## Directions
Restate the records so that not a single word differs.

─── Supplied records ───

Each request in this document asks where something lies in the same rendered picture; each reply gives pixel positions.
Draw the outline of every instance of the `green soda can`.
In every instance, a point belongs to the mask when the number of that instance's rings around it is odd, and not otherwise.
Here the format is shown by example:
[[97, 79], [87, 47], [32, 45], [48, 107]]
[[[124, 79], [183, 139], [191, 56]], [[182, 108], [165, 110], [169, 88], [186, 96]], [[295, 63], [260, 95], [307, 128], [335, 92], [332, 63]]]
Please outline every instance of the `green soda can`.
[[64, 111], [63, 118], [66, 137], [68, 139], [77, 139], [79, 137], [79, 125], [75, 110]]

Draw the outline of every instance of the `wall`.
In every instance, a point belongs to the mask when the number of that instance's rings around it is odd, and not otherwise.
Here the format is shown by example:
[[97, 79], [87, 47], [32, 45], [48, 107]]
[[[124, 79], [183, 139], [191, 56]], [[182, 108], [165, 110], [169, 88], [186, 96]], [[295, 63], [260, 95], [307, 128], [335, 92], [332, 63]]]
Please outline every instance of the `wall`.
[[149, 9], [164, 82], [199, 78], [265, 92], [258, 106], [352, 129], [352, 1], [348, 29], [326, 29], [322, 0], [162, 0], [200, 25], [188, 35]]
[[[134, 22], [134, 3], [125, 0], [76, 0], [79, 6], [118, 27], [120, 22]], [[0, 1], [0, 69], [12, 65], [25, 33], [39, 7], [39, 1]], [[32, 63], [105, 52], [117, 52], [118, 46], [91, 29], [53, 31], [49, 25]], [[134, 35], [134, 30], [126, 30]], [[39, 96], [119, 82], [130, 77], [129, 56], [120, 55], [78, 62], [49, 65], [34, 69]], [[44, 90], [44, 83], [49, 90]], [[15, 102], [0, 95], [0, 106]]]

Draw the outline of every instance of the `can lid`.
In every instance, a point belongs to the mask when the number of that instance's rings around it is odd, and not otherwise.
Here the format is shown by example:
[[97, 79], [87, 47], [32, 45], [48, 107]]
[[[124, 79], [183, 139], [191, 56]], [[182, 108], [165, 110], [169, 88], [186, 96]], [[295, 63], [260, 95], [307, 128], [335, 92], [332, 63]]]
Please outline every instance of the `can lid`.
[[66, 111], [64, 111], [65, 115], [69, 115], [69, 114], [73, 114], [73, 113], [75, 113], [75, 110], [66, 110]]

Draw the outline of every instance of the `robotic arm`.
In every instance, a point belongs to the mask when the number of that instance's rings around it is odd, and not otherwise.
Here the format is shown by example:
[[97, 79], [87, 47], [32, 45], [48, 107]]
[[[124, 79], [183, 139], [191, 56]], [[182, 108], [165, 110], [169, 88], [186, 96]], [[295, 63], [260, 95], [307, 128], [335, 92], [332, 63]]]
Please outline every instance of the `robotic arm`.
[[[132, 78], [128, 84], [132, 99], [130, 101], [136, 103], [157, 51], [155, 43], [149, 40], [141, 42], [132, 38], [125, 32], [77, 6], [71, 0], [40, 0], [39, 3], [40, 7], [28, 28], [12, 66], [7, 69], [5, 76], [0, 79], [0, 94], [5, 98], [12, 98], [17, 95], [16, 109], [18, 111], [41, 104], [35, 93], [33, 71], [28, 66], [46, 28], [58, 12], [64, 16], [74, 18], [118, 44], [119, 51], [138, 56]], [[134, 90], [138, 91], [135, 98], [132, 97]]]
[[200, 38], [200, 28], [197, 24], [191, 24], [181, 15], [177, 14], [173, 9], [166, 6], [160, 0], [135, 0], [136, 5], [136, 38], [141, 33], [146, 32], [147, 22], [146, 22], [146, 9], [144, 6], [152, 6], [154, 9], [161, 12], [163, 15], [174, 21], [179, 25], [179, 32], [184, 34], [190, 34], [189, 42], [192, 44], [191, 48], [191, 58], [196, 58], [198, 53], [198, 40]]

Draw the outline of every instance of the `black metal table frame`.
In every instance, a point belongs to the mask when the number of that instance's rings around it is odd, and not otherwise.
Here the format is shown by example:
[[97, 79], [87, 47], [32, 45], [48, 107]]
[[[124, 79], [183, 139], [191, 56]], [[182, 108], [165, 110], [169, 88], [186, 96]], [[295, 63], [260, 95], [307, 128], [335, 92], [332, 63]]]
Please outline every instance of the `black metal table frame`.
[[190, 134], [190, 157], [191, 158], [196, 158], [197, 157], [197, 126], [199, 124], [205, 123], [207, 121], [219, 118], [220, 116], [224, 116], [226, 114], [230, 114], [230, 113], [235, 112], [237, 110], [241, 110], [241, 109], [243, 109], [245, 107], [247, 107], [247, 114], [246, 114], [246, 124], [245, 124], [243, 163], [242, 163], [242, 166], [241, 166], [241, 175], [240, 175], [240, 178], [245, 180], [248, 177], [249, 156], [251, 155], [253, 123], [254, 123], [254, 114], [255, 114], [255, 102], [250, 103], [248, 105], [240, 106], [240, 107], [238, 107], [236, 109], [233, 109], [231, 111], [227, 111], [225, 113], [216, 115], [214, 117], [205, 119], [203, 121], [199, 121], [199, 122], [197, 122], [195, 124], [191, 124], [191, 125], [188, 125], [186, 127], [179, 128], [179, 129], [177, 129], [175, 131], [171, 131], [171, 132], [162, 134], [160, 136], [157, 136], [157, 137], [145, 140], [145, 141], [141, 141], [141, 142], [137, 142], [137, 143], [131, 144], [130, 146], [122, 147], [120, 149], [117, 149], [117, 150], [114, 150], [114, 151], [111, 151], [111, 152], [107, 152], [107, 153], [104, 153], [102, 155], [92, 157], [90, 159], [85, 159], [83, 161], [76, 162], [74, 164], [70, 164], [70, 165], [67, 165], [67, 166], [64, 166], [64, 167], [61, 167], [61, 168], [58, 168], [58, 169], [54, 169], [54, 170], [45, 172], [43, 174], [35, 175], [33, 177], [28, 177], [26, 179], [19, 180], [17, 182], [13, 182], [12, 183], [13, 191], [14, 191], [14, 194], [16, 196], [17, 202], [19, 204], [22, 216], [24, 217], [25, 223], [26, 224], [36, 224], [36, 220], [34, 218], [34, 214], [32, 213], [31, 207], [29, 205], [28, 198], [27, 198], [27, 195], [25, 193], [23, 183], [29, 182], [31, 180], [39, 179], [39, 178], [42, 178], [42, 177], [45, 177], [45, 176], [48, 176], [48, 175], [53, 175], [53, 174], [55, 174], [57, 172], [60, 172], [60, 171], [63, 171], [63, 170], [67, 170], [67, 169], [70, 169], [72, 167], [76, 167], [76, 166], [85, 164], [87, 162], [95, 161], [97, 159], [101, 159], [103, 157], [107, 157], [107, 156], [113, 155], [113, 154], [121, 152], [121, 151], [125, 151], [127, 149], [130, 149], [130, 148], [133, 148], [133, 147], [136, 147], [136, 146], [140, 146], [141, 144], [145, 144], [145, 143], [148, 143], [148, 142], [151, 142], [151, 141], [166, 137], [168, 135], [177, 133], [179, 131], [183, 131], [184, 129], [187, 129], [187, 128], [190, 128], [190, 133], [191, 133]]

───

## Your response
Each request in this document asks where something lies in the same rendered picture; each reply gives pixel positions.
Draw the outline of every instance of the `green soda can`.
In every instance, a point belongs to the mask when the number of that instance's rings around it is odd, and not otherwise.
Here the format is shown by example:
[[97, 79], [87, 47], [32, 45], [48, 107]]
[[[124, 79], [183, 139], [191, 56]], [[182, 108], [165, 110], [169, 88], [186, 96]], [[295, 63], [260, 95], [307, 128], [335, 92], [332, 63]]]
Please outline every instance of the `green soda can`.
[[64, 111], [63, 118], [66, 137], [68, 139], [77, 139], [79, 137], [79, 125], [75, 110]]

Draw the outline of every instance of the `wall`.
In every instance, a point belongs to the mask when the number of that instance's rings around it is odd, and not otherwise.
Here the format is shown by example:
[[97, 79], [87, 47], [32, 45], [48, 107]]
[[[124, 79], [183, 139], [191, 56]], [[182, 108], [165, 110], [169, 88], [186, 96]], [[295, 63], [260, 95], [307, 128], [335, 92], [332, 63]]]
Please outline every instance of the `wall`.
[[149, 9], [164, 82], [199, 78], [265, 92], [258, 106], [352, 129], [352, 1], [348, 29], [326, 29], [322, 0], [162, 0], [200, 25], [188, 35]]
[[[134, 22], [134, 3], [125, 0], [76, 0], [79, 6], [118, 27], [120, 22]], [[0, 1], [0, 69], [12, 65], [25, 33], [39, 7], [39, 1]], [[32, 63], [105, 52], [117, 52], [118, 46], [91, 29], [53, 31], [49, 25]], [[134, 35], [134, 30], [126, 30]], [[39, 96], [119, 82], [130, 77], [129, 56], [120, 55], [78, 62], [49, 65], [34, 69]], [[44, 90], [44, 83], [49, 90]], [[15, 102], [0, 95], [0, 106]]]

Draw the outline of every instance of the `can lid`.
In every instance, a point belongs to the mask when the number of that instance's rings around it is odd, and not otherwise.
Here the format is shown by example:
[[97, 79], [87, 47], [32, 45], [48, 107]]
[[[124, 79], [183, 139], [191, 56]], [[182, 108], [165, 110], [169, 88], [186, 96]], [[295, 63], [260, 95], [307, 128], [335, 92], [332, 63]]]
Please outline every instance of the `can lid`.
[[66, 111], [64, 111], [65, 115], [69, 115], [69, 114], [73, 114], [73, 113], [75, 113], [75, 110], [66, 110]]

Draw the outline of every instance of the `robotic arm`.
In every instance, a point belongs to the mask when the number of that instance's rings around it is odd, and not otherwise.
Here the format is shown by example:
[[97, 79], [87, 47], [32, 45], [48, 107]]
[[[124, 79], [183, 139], [191, 56]], [[182, 108], [165, 110], [169, 88], [186, 96]], [[295, 63], [260, 95], [307, 128], [335, 92], [332, 63]]]
Please outline every instance of the `robotic arm`.
[[[132, 78], [128, 84], [132, 99], [130, 101], [136, 103], [157, 51], [155, 43], [149, 40], [141, 42], [132, 38], [125, 32], [77, 6], [71, 0], [40, 0], [39, 3], [40, 7], [28, 28], [12, 66], [7, 69], [5, 76], [0, 79], [0, 94], [5, 98], [12, 98], [17, 95], [16, 109], [18, 111], [41, 104], [35, 93], [33, 71], [28, 66], [46, 28], [58, 12], [64, 16], [74, 18], [118, 44], [119, 51], [138, 56]], [[134, 90], [138, 91], [135, 98], [132, 97]]]
[[200, 38], [200, 28], [197, 24], [191, 24], [181, 15], [177, 14], [173, 9], [166, 6], [160, 0], [135, 0], [136, 5], [136, 38], [141, 33], [146, 32], [147, 22], [146, 22], [146, 9], [144, 6], [152, 6], [154, 9], [161, 12], [163, 15], [174, 21], [179, 25], [179, 32], [184, 34], [190, 34], [189, 42], [192, 44], [191, 48], [191, 58], [196, 58], [198, 53], [198, 40]]

Draw the outline of every instance of the `black metal table frame`.
In every instance, a point belongs to the mask when the number of that instance's rings around it is odd, and not otherwise.
Here the format is shown by example:
[[97, 79], [87, 47], [32, 45], [48, 107]]
[[[124, 79], [183, 139], [191, 56]], [[182, 108], [165, 110], [169, 88], [186, 96]], [[295, 63], [260, 95], [307, 128], [335, 92], [332, 63]]]
Please outline every instance of the `black metal table frame`.
[[190, 134], [190, 157], [191, 158], [196, 158], [197, 157], [197, 126], [199, 124], [205, 123], [207, 121], [219, 118], [220, 116], [224, 116], [226, 114], [230, 114], [230, 113], [235, 112], [237, 110], [241, 110], [241, 109], [243, 109], [245, 107], [247, 107], [247, 114], [246, 114], [246, 124], [245, 124], [243, 163], [242, 163], [242, 166], [241, 166], [241, 175], [240, 175], [240, 178], [245, 180], [248, 177], [249, 156], [251, 155], [253, 123], [254, 123], [254, 114], [255, 114], [255, 102], [250, 103], [248, 105], [240, 106], [240, 107], [238, 107], [236, 109], [233, 109], [231, 111], [227, 111], [225, 113], [216, 115], [214, 117], [205, 119], [203, 121], [199, 121], [199, 122], [197, 122], [195, 124], [191, 124], [191, 125], [188, 125], [186, 127], [179, 128], [179, 129], [177, 129], [175, 131], [171, 131], [171, 132], [162, 134], [160, 136], [157, 136], [157, 137], [145, 140], [145, 141], [141, 141], [141, 142], [137, 142], [137, 143], [131, 144], [130, 146], [122, 147], [120, 149], [117, 149], [117, 150], [114, 150], [114, 151], [111, 151], [111, 152], [107, 152], [107, 153], [104, 153], [102, 155], [92, 157], [90, 159], [85, 159], [83, 161], [76, 162], [74, 164], [70, 164], [70, 165], [67, 165], [67, 166], [64, 166], [64, 167], [61, 167], [61, 168], [58, 168], [58, 169], [54, 169], [54, 170], [45, 172], [43, 174], [35, 175], [33, 177], [28, 177], [26, 179], [19, 180], [17, 182], [13, 182], [12, 183], [13, 191], [14, 191], [14, 194], [16, 196], [17, 202], [19, 204], [22, 216], [24, 217], [25, 223], [26, 224], [36, 224], [36, 220], [34, 218], [34, 214], [32, 213], [31, 207], [29, 205], [28, 198], [27, 198], [27, 195], [25, 193], [23, 183], [29, 182], [31, 180], [39, 179], [39, 178], [42, 178], [42, 177], [45, 177], [45, 176], [48, 176], [48, 175], [53, 175], [53, 174], [55, 174], [57, 172], [60, 172], [60, 171], [63, 171], [63, 170], [67, 170], [67, 169], [70, 169], [72, 167], [76, 167], [76, 166], [85, 164], [87, 162], [95, 161], [97, 159], [101, 159], [103, 157], [107, 157], [107, 156], [113, 155], [113, 154], [121, 152], [121, 151], [125, 151], [127, 149], [130, 149], [130, 148], [133, 148], [133, 147], [136, 147], [136, 146], [140, 146], [141, 144], [145, 144], [145, 143], [148, 143], [148, 142], [151, 142], [151, 141], [166, 137], [168, 135], [177, 133], [179, 131], [183, 131], [184, 129], [187, 129], [187, 128], [190, 128], [190, 133], [191, 133]]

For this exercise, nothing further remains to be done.